:: Collected material ::

______________________________

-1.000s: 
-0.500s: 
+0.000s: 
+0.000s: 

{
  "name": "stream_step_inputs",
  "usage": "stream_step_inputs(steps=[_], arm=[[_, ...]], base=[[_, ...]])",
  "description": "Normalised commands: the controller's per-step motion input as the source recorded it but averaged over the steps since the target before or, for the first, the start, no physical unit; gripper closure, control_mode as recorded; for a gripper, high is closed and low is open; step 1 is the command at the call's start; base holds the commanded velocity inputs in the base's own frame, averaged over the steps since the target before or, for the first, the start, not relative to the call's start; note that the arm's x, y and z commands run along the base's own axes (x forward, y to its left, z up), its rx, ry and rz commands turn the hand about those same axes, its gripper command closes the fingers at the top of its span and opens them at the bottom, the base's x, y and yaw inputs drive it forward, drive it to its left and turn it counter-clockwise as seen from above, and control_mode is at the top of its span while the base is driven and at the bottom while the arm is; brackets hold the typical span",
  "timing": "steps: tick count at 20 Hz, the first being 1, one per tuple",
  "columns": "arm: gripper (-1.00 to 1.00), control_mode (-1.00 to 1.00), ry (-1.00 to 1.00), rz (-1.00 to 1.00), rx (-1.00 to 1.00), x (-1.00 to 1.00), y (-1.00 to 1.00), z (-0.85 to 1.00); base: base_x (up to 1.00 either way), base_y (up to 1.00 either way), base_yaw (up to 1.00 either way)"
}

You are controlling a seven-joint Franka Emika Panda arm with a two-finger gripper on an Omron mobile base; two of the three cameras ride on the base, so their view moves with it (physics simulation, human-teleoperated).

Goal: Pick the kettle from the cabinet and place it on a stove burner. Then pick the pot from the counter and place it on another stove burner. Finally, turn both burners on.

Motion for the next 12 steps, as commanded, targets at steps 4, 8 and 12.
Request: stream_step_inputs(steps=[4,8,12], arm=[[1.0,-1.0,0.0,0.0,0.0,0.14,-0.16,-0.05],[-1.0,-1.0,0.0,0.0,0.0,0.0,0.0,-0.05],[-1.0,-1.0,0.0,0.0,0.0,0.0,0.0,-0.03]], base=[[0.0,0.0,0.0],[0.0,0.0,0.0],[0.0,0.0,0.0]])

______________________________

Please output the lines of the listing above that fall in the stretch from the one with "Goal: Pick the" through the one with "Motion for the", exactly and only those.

Goal: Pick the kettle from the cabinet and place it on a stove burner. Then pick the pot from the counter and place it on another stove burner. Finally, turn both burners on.

Motion for the next 12 steps, as commanded, targets at steps 4, 8 and 12.

This response contains the complete answer.